I'll try to collect some info on list lengths and whatnot though and get
a feel for just how much this is likely to help. Of course, if someone
else has time to help with that, I wouldn't complain. :)

Thanks,

Stephen

On Thu, May 26, 2011 at 11:57 AM, Stephen Frost <sfrost@snowman.net> wrote:

* Tom Lane (tgl@sss.pgh.pa.us) wrote:

I'm worried that this type of approach would
bloat the storage required in those cases to a degree that would make
the patch unattractive.

While I agree that there is some bloat that'll happen with this
approach, we could reduce it by just having a 4-entry cache instead of
an 8-entry cache.  I'm not really sure that saving those 64 bytes per
list is really worth it though.

First off this whole direction seems a bit weird to me. It sounds like
you're just reimplementing palloc inside the List data structure with
its allocator and everything. Why not just improve the memory
allocator in palloc instead of layering a second one on top of it?
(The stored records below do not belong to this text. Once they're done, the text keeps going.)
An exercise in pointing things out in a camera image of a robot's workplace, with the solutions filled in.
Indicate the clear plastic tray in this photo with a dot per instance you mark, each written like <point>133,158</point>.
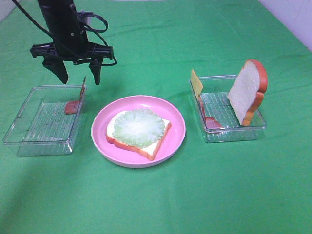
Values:
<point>217,105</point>
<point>41,127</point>

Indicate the white bread slice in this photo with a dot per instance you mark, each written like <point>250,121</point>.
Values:
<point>149,152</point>

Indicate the green tablecloth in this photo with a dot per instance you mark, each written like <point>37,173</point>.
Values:
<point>249,187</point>

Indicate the clear left plastic tray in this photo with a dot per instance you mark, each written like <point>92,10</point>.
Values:
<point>41,127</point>

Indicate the green lettuce leaf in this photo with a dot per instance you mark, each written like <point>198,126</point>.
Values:
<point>139,127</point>

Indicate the pink round plate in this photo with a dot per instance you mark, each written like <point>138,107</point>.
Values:
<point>169,147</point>

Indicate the bacon strip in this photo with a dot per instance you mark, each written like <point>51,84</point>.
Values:
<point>210,122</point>
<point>71,107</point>

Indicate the clear right plastic tray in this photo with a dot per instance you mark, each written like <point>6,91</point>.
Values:
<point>217,105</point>

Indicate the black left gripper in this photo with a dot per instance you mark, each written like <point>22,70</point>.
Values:
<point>75,38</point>

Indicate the yellow cheese slice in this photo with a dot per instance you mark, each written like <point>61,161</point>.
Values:
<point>196,83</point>

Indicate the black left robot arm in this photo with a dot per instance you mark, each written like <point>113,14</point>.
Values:
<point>60,5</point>

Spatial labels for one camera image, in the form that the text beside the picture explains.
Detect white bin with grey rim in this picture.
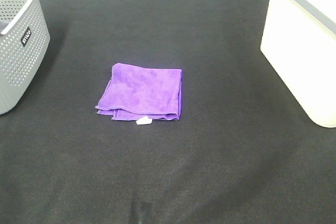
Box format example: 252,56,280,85
260,0,335,128

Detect grey perforated plastic basket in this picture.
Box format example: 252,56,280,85
1,0,50,114

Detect purple towel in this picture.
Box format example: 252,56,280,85
95,63,183,121

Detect black table cloth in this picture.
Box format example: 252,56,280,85
1,0,335,223

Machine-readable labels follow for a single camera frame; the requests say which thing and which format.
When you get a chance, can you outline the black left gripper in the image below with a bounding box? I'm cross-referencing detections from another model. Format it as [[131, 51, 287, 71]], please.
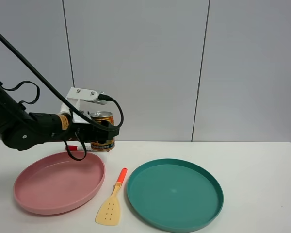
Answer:
[[67, 120, 119, 143]]

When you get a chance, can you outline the gold beverage can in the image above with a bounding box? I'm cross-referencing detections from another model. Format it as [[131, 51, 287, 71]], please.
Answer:
[[90, 111, 115, 152]]

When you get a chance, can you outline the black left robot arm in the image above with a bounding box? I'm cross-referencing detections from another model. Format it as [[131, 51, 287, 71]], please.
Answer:
[[0, 81, 119, 151]]

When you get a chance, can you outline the red capped whiteboard marker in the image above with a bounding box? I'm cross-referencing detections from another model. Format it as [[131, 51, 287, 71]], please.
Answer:
[[65, 145, 93, 151]]

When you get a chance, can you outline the pink round plate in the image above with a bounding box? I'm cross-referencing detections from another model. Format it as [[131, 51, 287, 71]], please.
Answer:
[[13, 152, 105, 215]]

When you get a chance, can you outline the teal round plate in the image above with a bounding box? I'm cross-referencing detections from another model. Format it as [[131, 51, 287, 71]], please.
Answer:
[[126, 158, 224, 233]]

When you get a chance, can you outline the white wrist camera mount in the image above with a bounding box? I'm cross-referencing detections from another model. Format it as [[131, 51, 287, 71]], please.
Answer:
[[58, 87, 113, 130]]

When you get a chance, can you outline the yellow spatula orange handle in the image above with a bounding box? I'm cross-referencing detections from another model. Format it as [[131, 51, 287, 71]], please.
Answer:
[[95, 168, 128, 226]]

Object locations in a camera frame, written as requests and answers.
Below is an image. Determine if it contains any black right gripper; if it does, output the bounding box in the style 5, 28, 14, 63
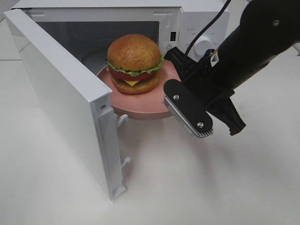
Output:
164, 47, 246, 136

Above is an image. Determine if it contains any pink round plate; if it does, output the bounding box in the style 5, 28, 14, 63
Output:
97, 60, 180, 120

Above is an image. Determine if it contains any burger with lettuce and cheese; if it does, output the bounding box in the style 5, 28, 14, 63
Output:
107, 33, 164, 95

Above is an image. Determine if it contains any white microwave door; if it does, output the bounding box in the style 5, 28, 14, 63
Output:
5, 9, 126, 199

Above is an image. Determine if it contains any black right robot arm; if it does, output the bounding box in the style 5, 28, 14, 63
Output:
164, 0, 300, 138

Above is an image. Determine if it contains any upper white control knob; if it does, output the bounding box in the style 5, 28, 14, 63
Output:
194, 34, 213, 57

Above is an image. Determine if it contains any white microwave oven body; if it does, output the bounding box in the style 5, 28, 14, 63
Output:
10, 0, 223, 75

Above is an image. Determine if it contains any black wrist camera with heatsink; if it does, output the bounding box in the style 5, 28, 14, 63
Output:
163, 79, 213, 138

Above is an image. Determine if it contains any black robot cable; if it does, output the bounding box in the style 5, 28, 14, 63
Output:
184, 0, 233, 56

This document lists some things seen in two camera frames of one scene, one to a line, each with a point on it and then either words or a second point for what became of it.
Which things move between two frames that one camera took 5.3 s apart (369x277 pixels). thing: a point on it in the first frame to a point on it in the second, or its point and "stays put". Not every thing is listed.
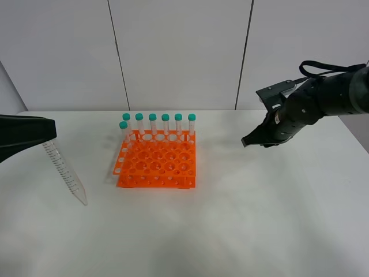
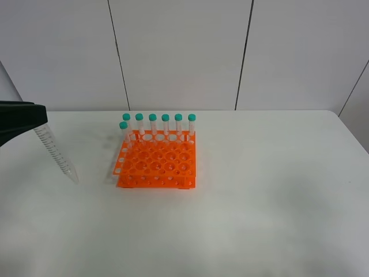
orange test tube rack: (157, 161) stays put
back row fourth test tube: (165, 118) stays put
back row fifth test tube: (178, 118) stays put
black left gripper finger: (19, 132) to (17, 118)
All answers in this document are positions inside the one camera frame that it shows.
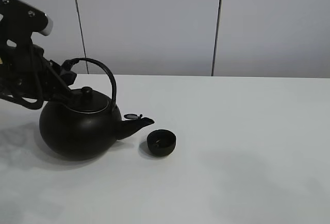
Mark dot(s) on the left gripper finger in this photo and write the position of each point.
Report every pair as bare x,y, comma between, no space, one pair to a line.
66,74

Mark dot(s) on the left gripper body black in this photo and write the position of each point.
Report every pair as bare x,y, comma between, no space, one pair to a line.
19,73

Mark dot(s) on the black teapot with handle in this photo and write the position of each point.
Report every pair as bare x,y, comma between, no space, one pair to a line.
89,123

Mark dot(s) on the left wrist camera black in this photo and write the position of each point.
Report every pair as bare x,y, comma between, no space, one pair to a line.
20,20

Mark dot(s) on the small black teacup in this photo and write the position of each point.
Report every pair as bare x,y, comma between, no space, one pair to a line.
161,142

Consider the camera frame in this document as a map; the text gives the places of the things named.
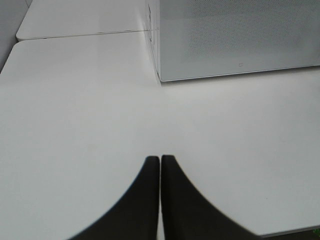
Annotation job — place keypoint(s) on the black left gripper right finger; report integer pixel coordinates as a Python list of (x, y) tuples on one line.
[(187, 214)]

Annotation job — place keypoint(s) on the white microwave door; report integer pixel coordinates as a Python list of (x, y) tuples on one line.
[(240, 37)]

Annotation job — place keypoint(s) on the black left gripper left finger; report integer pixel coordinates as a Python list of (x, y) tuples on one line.
[(135, 215)]

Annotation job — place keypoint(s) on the white microwave oven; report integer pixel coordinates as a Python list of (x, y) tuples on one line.
[(237, 37)]

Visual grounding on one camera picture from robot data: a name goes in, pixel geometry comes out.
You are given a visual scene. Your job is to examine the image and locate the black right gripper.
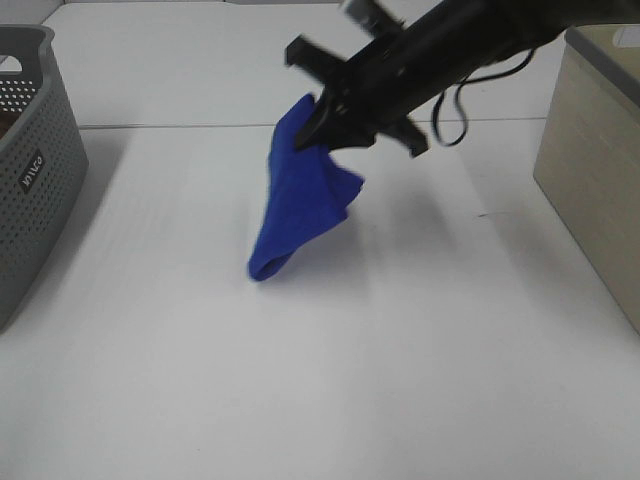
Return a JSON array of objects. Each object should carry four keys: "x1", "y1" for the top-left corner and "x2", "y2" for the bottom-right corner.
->
[{"x1": 285, "y1": 1, "x2": 429, "y2": 157}]

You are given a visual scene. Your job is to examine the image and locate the blue towel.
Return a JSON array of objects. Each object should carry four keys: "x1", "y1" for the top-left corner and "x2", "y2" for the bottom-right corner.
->
[{"x1": 247, "y1": 94, "x2": 364, "y2": 282}]

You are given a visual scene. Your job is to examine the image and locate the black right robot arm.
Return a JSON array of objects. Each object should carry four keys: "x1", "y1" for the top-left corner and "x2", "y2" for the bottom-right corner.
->
[{"x1": 285, "y1": 1, "x2": 639, "y2": 156}]

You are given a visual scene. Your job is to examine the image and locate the beige basket with grey rim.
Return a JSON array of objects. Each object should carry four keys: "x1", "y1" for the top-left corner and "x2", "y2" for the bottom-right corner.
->
[{"x1": 533, "y1": 24, "x2": 639, "y2": 327}]

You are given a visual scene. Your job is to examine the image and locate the grey perforated plastic basket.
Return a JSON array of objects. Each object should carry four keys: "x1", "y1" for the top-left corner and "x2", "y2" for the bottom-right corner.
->
[{"x1": 1, "y1": 24, "x2": 88, "y2": 325}]

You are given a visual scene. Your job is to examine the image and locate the black cable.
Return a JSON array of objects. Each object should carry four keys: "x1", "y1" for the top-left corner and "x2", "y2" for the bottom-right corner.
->
[{"x1": 431, "y1": 47, "x2": 532, "y2": 148}]

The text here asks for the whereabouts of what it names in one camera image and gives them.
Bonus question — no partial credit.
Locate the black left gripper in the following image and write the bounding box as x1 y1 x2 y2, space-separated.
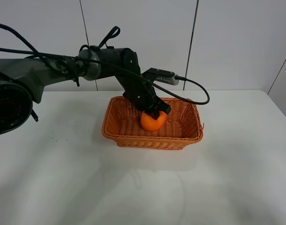
115 73 171 120

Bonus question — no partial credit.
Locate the orange fruit with stem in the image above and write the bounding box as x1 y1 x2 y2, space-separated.
140 111 167 132

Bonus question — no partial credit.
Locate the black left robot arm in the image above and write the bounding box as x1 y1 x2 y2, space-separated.
0 46 171 135

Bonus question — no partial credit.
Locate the orange woven wicker basket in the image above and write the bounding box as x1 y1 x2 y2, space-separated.
102 96 203 150

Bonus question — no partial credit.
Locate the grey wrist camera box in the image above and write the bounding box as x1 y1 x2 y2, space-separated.
142 68 179 86

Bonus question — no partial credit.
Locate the black camera cable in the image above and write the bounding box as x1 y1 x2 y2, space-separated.
0 22 210 105

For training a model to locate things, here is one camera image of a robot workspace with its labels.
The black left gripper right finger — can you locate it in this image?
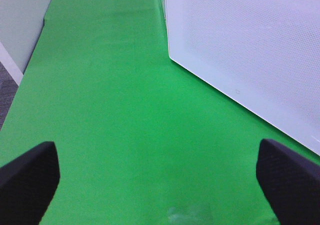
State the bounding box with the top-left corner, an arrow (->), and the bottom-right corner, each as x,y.
256,138 -> 320,225

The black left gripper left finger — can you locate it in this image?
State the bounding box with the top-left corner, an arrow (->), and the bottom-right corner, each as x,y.
0,141 -> 60,225

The white microwave door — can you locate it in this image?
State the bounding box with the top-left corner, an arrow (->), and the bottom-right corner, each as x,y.
163,0 -> 320,157

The white microwave oven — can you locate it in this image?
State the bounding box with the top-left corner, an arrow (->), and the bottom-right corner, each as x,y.
163,0 -> 320,157

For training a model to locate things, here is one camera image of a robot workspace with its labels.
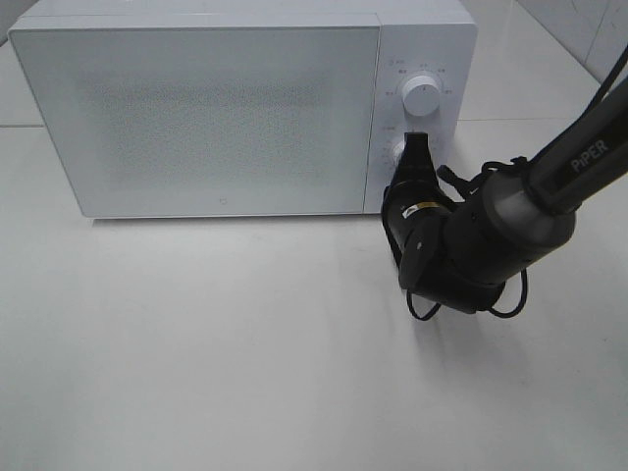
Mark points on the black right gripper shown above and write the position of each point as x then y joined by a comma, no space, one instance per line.
414,189

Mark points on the white microwave door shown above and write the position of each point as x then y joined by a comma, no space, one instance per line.
207,122

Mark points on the white microwave oven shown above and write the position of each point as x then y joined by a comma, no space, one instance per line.
437,37

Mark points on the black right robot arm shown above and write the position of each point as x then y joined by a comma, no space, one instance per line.
457,242

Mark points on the white microwave knob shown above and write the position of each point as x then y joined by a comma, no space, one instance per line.
396,153
421,94

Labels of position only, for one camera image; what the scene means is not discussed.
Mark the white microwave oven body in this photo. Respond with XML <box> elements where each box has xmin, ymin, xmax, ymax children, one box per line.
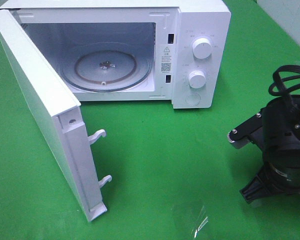
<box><xmin>0</xmin><ymin>0</ymin><xmax>231</xmax><ymax>109</ymax></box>

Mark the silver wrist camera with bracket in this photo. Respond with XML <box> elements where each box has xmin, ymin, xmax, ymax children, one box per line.
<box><xmin>227</xmin><ymin>112</ymin><xmax>264</xmax><ymax>150</ymax></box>

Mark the white microwave knob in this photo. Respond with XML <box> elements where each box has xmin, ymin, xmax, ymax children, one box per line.
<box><xmin>188</xmin><ymin>70</ymin><xmax>207</xmax><ymax>89</ymax></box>
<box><xmin>192</xmin><ymin>37</ymin><xmax>213</xmax><ymax>60</ymax></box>

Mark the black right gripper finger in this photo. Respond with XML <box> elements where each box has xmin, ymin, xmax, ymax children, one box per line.
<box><xmin>239</xmin><ymin>172</ymin><xmax>272</xmax><ymax>204</ymax></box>

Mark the warning label with QR code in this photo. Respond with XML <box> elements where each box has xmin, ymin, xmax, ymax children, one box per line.
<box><xmin>159</xmin><ymin>44</ymin><xmax>173</xmax><ymax>73</ymax></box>

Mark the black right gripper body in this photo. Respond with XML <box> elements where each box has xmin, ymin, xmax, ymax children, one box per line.
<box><xmin>256</xmin><ymin>161</ymin><xmax>300</xmax><ymax>195</ymax></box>

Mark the round door release button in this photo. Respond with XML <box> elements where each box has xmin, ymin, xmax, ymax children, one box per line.
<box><xmin>185</xmin><ymin>93</ymin><xmax>201</xmax><ymax>106</ymax></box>

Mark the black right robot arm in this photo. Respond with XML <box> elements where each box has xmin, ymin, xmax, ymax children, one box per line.
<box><xmin>240</xmin><ymin>94</ymin><xmax>300</xmax><ymax>203</ymax></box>

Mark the white microwave door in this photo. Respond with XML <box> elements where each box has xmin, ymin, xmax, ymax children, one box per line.
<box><xmin>0</xmin><ymin>10</ymin><xmax>112</xmax><ymax>221</ymax></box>

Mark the glass microwave turntable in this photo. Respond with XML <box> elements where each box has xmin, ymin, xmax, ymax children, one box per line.
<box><xmin>60</xmin><ymin>42</ymin><xmax>154</xmax><ymax>93</ymax></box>

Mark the clear tape strip front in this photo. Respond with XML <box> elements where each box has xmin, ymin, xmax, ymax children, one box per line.
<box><xmin>171</xmin><ymin>200</ymin><xmax>210</xmax><ymax>239</ymax></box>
But assuming there's an advantage I've missed there's another
possibility here: Are most of these small lists constructed with
list_makeN? In which case maybe the trick would be to special case the
initial contents by hard coding a variable sized array which
represents the first N elements and is only constructed when the list
is first constructed with its initial values. So a list make with
list_make3() would have a 3 element array and then any further
elements added would be in the added cons cells. If any of those were
removed we would decrement the count but leave the array in place.

This would reduce the overhead of any small static lists that aren't
modified much which is probably the real case we're talking about.
Things like operator arguments or things constructed in the parse
tree.

The cost would be the risk of bugs that only occur when something is
passed a 2-element list that was made with list_make2() but not one
made by list_make1() + list_append() or vice versa.

This has the side benefit of allowing an arbitrarily large initial
array (well, as large as the length field for the array size allows)
if we wanted to have something like list_copy_static() which made a
list that was expected not to be modified a lot subsequently and might
as well be stored in a single large array.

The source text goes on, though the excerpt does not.